Missouri residential care, assisted living, intermediate care and skilled nursing facilities would be required to grant resident requests to use electronic monitoring devices in their rooms, as long as the residents provided written consent to the facilities in advance, under two bills recently introduced in the state House of Representatives.

Only two states currently have such laws that apply to assisted living.

Rep. Andrew McDaniel, a Republican, introduced H.B. 398 and H.B. 399 on Jan. 4. A difference between the bills is that H.B. 399 contains a referendum clause and cannot become effective unless approved by Missouri voters. Both bills were read for a second time on Jan. 5, although neither has been scheduled for a hearing.

Both pieces of legislation would establish the Authorized Electronic Monitoring in Long-Term Care Facilities Act, but H.B. 398 is identical to H.B. 1652, which McDaniel introduced in 2016 along with two other similar bills, one of which would have applied to residents of homes for veterans and was not reintroduced this year. At that time, McDaniel’s legislative aide, John LaVanchy, told McKnight’s Senior Living that the intention would be for only one of the bills to be passed into law. As with this year’s bills so far, however, last year’s bills did not advance to committee.
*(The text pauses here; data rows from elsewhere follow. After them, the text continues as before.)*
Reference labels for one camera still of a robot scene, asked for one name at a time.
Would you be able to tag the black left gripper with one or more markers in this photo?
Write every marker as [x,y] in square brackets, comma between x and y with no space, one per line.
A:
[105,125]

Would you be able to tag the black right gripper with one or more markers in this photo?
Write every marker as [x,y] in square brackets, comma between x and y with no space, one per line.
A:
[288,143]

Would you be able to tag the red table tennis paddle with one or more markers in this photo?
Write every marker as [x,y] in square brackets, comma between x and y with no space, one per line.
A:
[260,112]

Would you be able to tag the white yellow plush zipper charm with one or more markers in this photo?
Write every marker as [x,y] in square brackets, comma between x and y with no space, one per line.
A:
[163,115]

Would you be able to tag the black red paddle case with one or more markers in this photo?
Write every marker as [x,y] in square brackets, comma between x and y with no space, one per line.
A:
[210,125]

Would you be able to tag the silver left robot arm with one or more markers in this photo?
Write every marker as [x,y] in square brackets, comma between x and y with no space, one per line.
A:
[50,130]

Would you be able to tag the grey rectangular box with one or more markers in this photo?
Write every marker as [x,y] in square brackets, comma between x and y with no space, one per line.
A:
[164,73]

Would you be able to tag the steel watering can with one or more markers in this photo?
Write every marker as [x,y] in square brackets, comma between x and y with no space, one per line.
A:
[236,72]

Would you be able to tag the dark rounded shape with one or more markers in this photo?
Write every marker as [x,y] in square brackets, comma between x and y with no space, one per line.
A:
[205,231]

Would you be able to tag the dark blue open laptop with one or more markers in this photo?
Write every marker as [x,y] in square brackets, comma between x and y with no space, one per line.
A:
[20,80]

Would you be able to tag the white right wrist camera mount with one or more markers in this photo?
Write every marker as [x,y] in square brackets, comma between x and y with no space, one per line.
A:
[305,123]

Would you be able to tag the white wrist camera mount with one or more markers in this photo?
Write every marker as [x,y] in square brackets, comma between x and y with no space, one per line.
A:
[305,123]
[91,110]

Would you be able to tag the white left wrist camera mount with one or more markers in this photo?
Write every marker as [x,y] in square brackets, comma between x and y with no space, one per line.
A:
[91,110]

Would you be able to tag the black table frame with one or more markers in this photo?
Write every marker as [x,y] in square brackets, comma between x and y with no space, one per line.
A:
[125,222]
The latest bills call for a resident to obtain permission from any roommate, if applicable, before using a camera or similar device. The device would be required to be placed in a conspicuous location, and a resident or roommate could request that the device be turned off or blocked at any time. That latter stipulation was added to the 2016 bill language after a similar piece of legislation that McDaniel had introduced in 2015 stalled in the Health Committee due to concerns related to privacy and the potential for “frivolous lawsuits” related to the provision of care, LaVanchy said.

Unlike camera legislation passed in Utah last year, H.B. 398 and H.B. 399 allow residents to install devices that connect to the internet, making possible remote monitoring by families. Facilities would be prohibited from accessing recordings without written consent from residents, and anyone caught obstructing, tampering with or destroying a device or recording could be charged with a crime.

At all building entrances and at the entrance to any room where monitoring equipment is in use, facilities would be required install signs to inform visitors.

Only two states, Texas and Utah, have laws mandating assisted living communities to grant resident requests to install monitoring equipment. Five states — Illinois, New Mexico, Oklahoma, Texas and Washington — have laws that apply to nursing homes.